## Exercise prompt
Repeat the records below verbatim, and do not copy their pictures.

Saved entries:

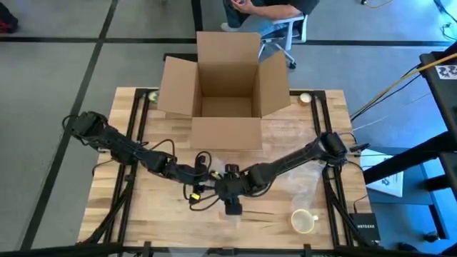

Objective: Wrap mug
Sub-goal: Wrap the red mug with the bubble wrap

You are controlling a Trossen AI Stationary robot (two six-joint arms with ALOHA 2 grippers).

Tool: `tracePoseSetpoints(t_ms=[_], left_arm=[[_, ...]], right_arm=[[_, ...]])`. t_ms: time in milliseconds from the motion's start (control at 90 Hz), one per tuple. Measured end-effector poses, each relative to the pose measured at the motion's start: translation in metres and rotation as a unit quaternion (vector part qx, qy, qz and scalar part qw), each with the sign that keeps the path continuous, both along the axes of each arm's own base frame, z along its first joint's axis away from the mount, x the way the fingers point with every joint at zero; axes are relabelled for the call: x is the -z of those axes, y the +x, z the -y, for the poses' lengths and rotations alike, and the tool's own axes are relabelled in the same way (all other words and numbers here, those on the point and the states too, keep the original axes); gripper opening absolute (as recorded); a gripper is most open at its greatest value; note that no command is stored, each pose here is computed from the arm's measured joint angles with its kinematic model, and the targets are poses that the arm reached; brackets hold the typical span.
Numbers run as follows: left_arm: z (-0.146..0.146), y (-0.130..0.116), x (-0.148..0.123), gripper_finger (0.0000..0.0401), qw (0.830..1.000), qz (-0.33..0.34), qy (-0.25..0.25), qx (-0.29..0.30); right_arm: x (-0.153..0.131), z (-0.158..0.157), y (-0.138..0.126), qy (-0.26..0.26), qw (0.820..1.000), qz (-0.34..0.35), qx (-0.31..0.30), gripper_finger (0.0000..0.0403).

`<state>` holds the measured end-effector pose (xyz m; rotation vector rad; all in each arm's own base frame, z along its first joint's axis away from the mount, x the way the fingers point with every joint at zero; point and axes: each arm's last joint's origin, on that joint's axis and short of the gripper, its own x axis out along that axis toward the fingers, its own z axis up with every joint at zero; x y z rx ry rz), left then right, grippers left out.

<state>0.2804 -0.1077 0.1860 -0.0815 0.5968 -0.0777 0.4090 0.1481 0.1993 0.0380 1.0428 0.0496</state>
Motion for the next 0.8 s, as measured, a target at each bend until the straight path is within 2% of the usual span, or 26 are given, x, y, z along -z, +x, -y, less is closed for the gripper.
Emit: tracePoseSetpoints(t_ms=[178,356,489,656,800], left_arm=[[0.002,0.001,-0.009,0.0136,1.0,0.002,-0.007,-0.003],[0.006,-0.008,-0.04,0.0136,1.0,0.013,-0.012,-0.003],[-0.002,-0.023,-0.039,0.0136,0.997,-0.034,0.032,-0.068],[-0.018,-0.027,-0.02,0.0136,0.981,-0.052,0.101,-0.157],[-0.035,-0.02,-0.007,0.0136,0.973,-0.042,0.109,-0.201]], right_arm=[[0.006,0.001,0.001,0.01,1.0,0.015,0.008,0.0225],[0.007,0.0,0.002,0.014,1.0,0.011,0.009,0.0225],[0.006,0.0,0.002,0.015,1.0,0.013,0.007,0.0225],[0.006,0.0,0.002,0.015,1.0,0.016,0.007,0.0225],[0.005,0.0,0.003,0.015,1.0,0.017,0.007,0.0225]])
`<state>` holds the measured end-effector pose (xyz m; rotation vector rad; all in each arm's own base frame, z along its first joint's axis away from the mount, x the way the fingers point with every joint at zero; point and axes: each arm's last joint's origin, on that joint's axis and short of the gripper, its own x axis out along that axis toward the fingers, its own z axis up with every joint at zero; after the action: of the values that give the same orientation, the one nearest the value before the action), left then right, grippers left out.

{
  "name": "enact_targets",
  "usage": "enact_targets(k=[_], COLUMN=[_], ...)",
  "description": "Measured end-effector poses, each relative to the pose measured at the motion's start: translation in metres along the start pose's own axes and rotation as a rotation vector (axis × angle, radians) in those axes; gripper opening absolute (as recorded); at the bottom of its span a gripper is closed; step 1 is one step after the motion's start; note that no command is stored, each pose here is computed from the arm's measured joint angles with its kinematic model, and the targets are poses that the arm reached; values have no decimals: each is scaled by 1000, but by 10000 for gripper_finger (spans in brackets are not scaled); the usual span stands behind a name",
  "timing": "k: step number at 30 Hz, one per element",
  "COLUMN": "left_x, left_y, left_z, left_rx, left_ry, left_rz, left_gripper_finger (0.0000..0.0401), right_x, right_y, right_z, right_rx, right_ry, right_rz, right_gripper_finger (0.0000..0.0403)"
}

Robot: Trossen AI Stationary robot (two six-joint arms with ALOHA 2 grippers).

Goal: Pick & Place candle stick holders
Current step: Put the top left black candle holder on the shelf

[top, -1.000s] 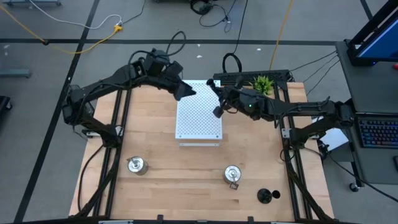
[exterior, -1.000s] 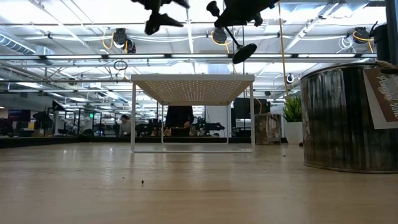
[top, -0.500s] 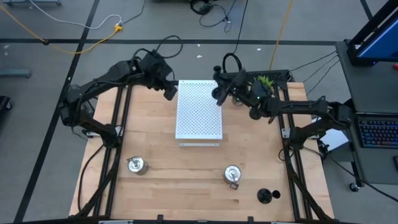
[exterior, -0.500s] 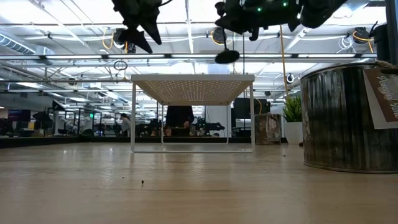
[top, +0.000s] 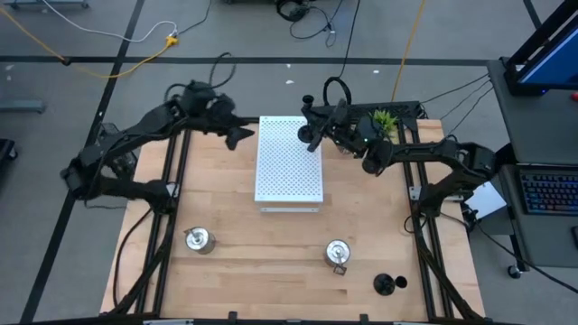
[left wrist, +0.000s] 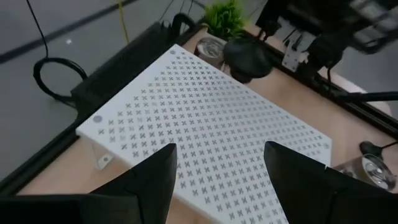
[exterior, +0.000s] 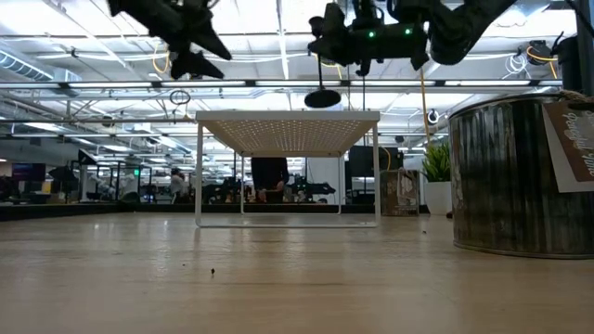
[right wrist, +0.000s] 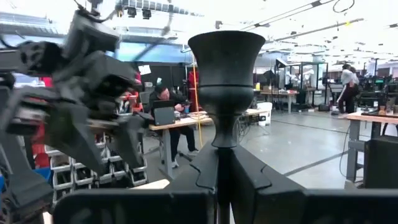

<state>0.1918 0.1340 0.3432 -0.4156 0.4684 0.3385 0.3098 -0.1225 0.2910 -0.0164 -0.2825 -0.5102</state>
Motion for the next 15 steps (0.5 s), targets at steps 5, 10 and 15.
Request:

## Solution for this problem
Objective: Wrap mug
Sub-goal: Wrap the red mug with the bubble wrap

You are controlling a Trossen AI Stationary robot (two six-joint arms with ALOHA 2 grippers).

Tool: `tracePoseSetpoints(t_ms=[_], left_arm=[[_, ...]], right_arm=[[_, ...]])`. t_ms: time in milliseconds from the motion's start (control at 90 Hz), one per tuple. Measured end-effector poses, each relative to the pose measured at the motion's start: translation in metres and rotation as a unit quaternion (vector part qx, qy, qz and scalar part qw), each with the sign that keeps the path continuous, both along the axes of each arm's own base frame, z along its first joint's axis away from the mount, x the way the fingers point with every joint at zero; axes are relabelled for the call: x is the -z of those axes, y the +x, z the -y, for the poses' lengths and rotations alike, and the tool's own axes are relabelled in the same way (all other words and numbers here, those on the point and the states too, keep the original axes); gripper opening absolute (as recorded); a gripper is most open at its greatest value; note that no command is stored, each pose here is computed from the arm's measured joint angles with its kinematic model, and the targets are poses that the arm reached; brackets hold the typical span.
Numbers run as follows: left_arm: z (-0.146..0.146), y (-0.130..0.116), x (-0.148..0.123), gripper_finger (0.0000..0.0401), qw (0.830..1.000), qz (-0.33..0.34), qy (-0.25..0.25), qx (-0.29..0.30); right_arm: x (-0.153..0.131), z (-0.158..0.157), y (-0.138..0.126), qy (-0.26..0.26), qw (0.820..1.000), qz (-0.34..0.35), qx (-0.31..0.30), gripper_finger (0.0000..0.0403).

`<state>` holds the measured end-effector pose (xyz m; rotation vector rad; all in each arm's own base frame, z along its first joint's axis away from the mount, x the way the fingers point with every joint at zero; point and axes: each arm's last joint's origin, on that joint's axis and short of the gripper, its own x axis out along that axis toward the fingers, its own z axis up with every joint at zero; x y z rx ry rz), left then right, grippers left out.

<state>0.2804 -0.1077 0.1860 -0.0815 0.5968 -0.0777 0.4090 0.1481 0.1993 0.0380 1.0428 0.0496</state>
Motion for the next 0.8 s, as measured, a target at each bend until the straight path is within 2% of the usual span, or 26 are given, x, y, z along -z, +x, -y, less is closed for the gripper.
Emit: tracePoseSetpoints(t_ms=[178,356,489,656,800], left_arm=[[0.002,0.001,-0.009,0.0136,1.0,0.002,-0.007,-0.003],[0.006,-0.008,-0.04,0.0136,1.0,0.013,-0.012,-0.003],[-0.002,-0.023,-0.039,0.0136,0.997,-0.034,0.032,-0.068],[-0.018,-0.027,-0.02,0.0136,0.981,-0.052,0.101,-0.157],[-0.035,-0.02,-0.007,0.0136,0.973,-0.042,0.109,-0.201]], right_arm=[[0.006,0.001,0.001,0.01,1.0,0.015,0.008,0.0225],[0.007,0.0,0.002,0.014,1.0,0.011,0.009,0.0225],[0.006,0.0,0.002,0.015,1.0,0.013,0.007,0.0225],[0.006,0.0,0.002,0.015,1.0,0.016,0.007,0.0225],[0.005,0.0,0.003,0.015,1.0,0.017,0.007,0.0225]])
`<state>` holds the measured end-effector pose (xyz m; rotation vector rad; all in each arm's own base frame, z along its first joint's axis away from the mount, x the way the fingers point with every joint at zero; point and axes: each arm's last joint's origin, on that joint's axis and short of the gripper, its own x axis out along that axis toward the fingers, its own z axis up with every joint at zero; after the action: of the values that give the same orientation, the one nearest the value before the action), left then right, grippers left out.

{
  "name": "enact_targets",
  "usage": "enact_targets(k=[_], COLUMN=[_], ...)",
  "description": "Measured end-effector poses, each relative to the pose measured at the motion's start: translation in metres along the start pose's own axes and rotation as a rotation vector (axis × angle, radians) in those axes; gripper opening absolute (as recorded); at the bottom of its span a gripper is closed; step 1 is one step after the motion's start; note that no command is stored, each pose here is computed from the arm's measured joint angles with its kinematic model, and the targets are poses that the arm reached; values have no decimals: each is scaled by 1000, but by 10000 for gripper_finger (spans in brackets are not scaled); the usual span stands behind a name",
  "timing": "k: step number at 30 Hz, one per element",
  "COLUMN": "left_x, left_y, left_z, left_rx, left_ry, left_rz, left_gripper_finger (0.0000..0.0401), right_x, right_y, right_z, right_rx, right_ry, right_rz, right_gripper_finger (0.0000..0.0403)"
}

Robot: Trossen AI Stationary robot (two six-joint arms with ALOHA 2 grippers).

Goal: Pick & Place candle stick holders
Current step: Put the top left black candle holder on the shelf

[top, -1.000s] 
[exterior, -1.000s] 
[top, -0.500s] 
[exterior, -0.500s] 
[top, +0.000s] 
[left wrist, +0.000s] 
[exterior, +0.000s] 
[right wrist, +0.000s] 

<state>0.1918 0.1340 0.3432 -0.4156 0.4684 0.3385 0.3098 -0.1225 0.2910 -0.0164 -0.2825 -0.5102</state>
Motion for the next 15 steps (0.5 s), targets at steps 5, 10 and 15.
Request:

The exercise has been completed.